Lines that contain "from": how many are there in the listing below? Answer with a number and nothing more.

:: Material for this exercise ::

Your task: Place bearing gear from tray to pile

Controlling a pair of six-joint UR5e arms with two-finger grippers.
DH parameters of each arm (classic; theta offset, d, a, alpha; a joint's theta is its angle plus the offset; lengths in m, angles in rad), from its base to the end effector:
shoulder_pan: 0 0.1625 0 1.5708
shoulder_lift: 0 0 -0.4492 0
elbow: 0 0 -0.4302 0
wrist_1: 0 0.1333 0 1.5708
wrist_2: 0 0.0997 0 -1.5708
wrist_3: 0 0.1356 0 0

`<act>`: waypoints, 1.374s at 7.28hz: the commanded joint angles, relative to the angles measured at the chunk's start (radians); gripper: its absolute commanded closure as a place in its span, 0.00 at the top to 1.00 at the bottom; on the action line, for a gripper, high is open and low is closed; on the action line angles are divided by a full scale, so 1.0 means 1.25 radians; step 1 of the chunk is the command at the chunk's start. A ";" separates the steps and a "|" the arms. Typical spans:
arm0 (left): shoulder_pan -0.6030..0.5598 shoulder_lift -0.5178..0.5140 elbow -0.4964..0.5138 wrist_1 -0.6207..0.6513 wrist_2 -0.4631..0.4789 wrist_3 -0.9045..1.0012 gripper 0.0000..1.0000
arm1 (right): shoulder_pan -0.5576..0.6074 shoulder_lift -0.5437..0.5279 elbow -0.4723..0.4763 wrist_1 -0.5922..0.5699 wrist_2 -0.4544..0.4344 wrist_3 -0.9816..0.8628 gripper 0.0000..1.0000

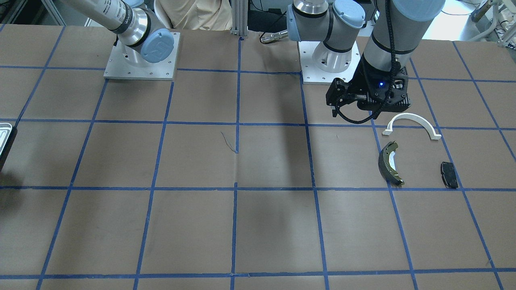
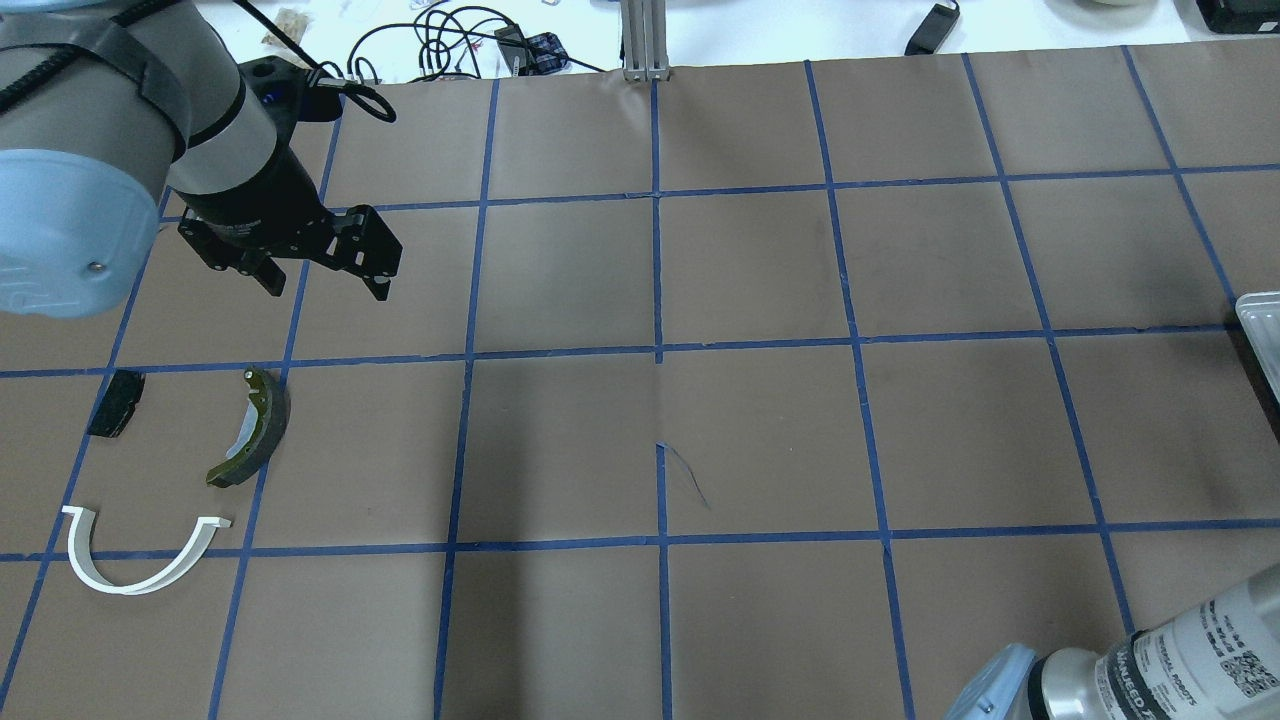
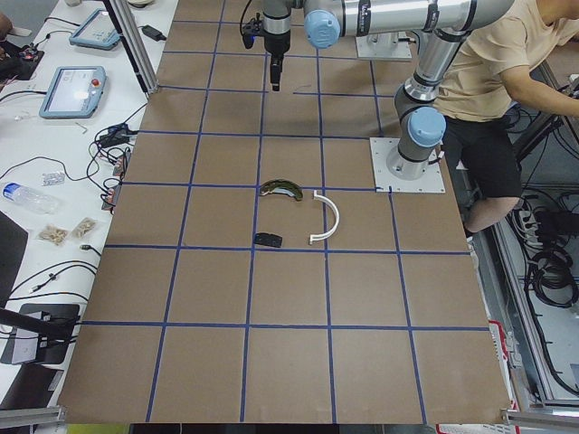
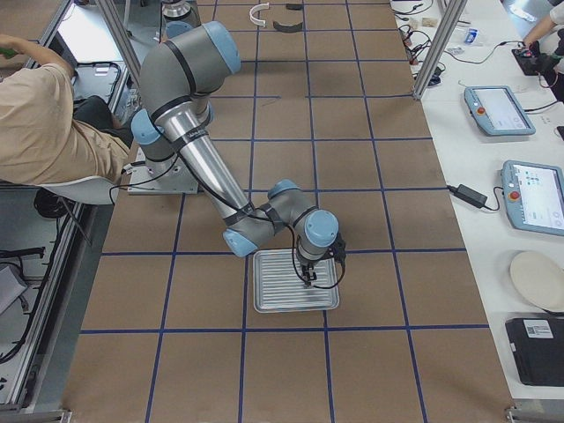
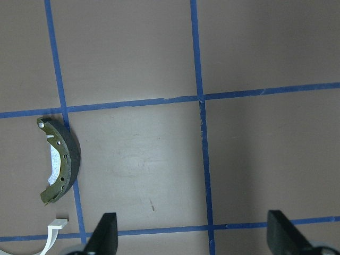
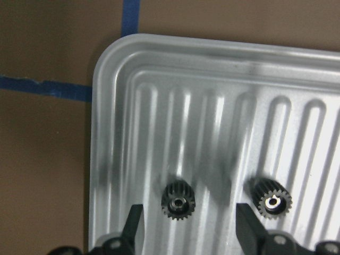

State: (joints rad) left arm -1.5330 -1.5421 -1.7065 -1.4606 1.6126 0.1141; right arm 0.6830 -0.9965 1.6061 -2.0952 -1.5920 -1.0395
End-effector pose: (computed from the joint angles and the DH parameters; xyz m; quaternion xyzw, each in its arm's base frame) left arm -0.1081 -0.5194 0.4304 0.0381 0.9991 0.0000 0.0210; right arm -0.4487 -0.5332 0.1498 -0.0762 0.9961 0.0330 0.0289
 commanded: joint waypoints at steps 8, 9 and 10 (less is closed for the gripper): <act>0.000 0.000 -0.004 0.009 0.000 0.001 1.00 | 0.028 -0.007 -0.001 0.001 0.001 0.067 0.14; 0.002 -0.001 -0.004 0.009 0.001 0.001 1.00 | 0.061 -0.052 0.002 0.008 0.002 0.104 0.14; 0.002 -0.003 -0.003 0.011 0.000 0.002 1.00 | 0.127 -0.096 0.006 0.018 -0.011 0.150 0.14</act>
State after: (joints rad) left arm -1.5314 -1.5436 -1.7117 -1.4489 1.6131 0.1154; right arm 0.7628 -1.0545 1.6100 -2.0848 -1.5937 -0.9143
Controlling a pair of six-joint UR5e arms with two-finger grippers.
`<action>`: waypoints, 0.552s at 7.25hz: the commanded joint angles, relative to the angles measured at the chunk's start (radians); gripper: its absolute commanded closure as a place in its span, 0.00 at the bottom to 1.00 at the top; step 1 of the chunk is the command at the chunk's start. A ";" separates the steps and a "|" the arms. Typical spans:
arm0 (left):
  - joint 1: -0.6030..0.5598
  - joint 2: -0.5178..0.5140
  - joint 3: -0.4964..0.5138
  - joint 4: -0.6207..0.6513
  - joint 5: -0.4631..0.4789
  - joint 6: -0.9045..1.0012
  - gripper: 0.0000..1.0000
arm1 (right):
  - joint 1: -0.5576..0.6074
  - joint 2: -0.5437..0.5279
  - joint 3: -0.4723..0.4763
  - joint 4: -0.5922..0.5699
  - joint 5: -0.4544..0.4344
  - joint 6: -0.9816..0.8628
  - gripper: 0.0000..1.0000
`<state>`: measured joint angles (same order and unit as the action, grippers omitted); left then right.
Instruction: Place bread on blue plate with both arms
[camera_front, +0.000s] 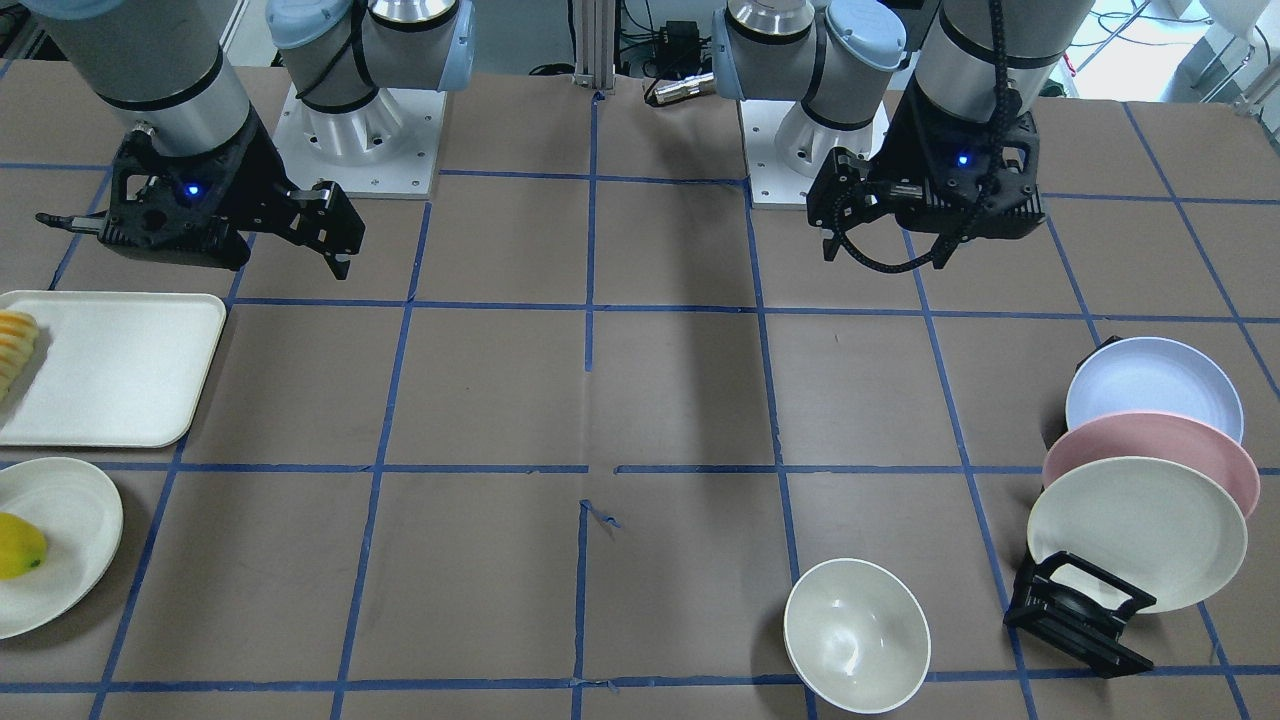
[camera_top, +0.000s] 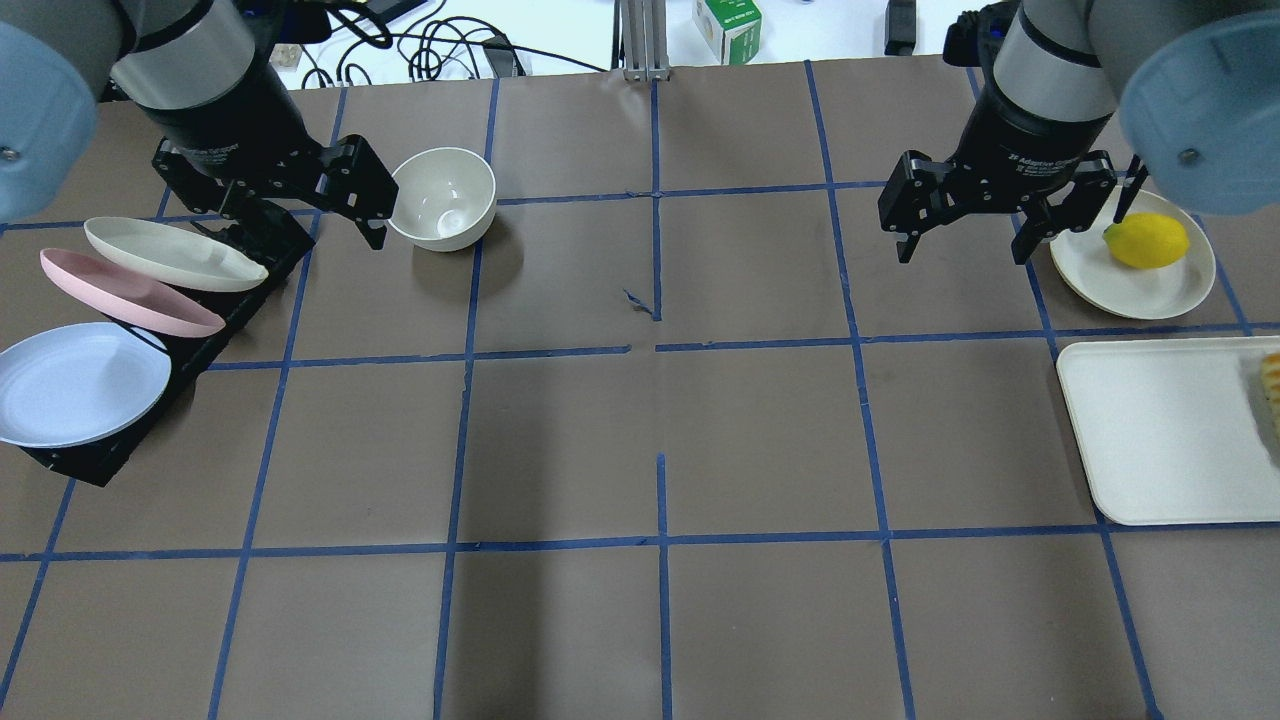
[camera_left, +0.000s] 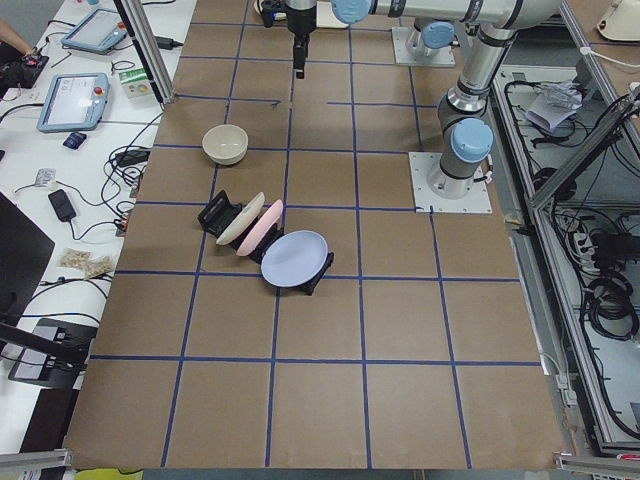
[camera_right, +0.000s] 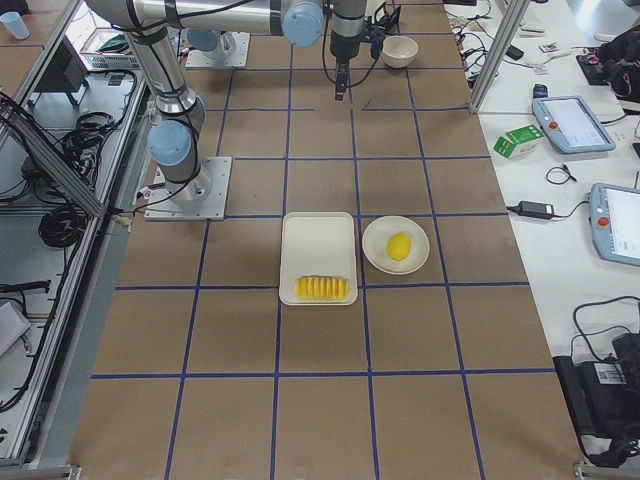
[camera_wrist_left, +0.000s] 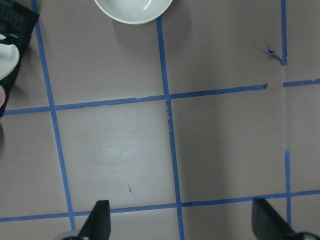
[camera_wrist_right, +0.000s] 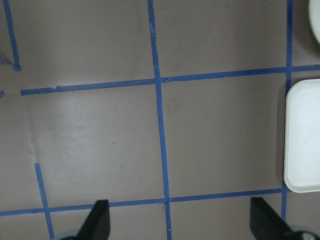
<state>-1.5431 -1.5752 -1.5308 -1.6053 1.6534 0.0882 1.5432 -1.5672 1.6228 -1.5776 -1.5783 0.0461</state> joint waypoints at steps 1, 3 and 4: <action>0.157 -0.002 -0.017 0.004 0.115 -0.010 0.00 | 0.000 0.001 0.000 0.008 -0.005 0.000 0.00; 0.428 -0.037 -0.038 0.028 0.106 -0.007 0.00 | -0.014 0.004 0.002 0.016 -0.015 -0.012 0.00; 0.528 -0.073 -0.084 0.191 0.109 -0.018 0.00 | -0.037 0.004 0.002 0.005 -0.015 -0.018 0.00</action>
<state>-1.1555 -1.6119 -1.5738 -1.5462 1.7606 0.0814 1.5274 -1.5639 1.6240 -1.5658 -1.5907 0.0365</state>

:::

*Exercise solution:*
3